_Given data:_
※
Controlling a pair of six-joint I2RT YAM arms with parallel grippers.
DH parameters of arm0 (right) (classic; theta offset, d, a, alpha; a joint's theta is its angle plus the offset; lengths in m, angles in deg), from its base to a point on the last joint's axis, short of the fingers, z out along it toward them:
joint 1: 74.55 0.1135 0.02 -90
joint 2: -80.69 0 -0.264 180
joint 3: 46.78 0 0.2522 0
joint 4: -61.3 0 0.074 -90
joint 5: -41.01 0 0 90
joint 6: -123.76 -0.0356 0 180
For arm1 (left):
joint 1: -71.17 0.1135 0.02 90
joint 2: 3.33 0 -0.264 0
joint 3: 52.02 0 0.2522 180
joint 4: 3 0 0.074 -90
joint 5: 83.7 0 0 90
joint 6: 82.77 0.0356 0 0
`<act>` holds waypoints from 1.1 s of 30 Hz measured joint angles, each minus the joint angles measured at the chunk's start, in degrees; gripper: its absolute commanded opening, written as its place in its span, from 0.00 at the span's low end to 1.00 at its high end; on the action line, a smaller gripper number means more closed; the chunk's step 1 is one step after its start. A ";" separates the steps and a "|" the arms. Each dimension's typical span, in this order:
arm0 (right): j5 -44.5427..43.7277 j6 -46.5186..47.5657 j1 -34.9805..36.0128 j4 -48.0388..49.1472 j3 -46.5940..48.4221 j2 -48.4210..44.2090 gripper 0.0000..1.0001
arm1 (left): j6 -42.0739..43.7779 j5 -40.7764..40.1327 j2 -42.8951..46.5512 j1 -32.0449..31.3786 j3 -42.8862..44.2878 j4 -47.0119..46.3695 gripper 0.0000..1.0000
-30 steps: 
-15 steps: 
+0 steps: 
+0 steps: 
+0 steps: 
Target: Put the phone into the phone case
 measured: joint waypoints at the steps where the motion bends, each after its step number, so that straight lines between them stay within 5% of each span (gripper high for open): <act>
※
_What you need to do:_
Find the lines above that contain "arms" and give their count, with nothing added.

_Solution for this task:_
2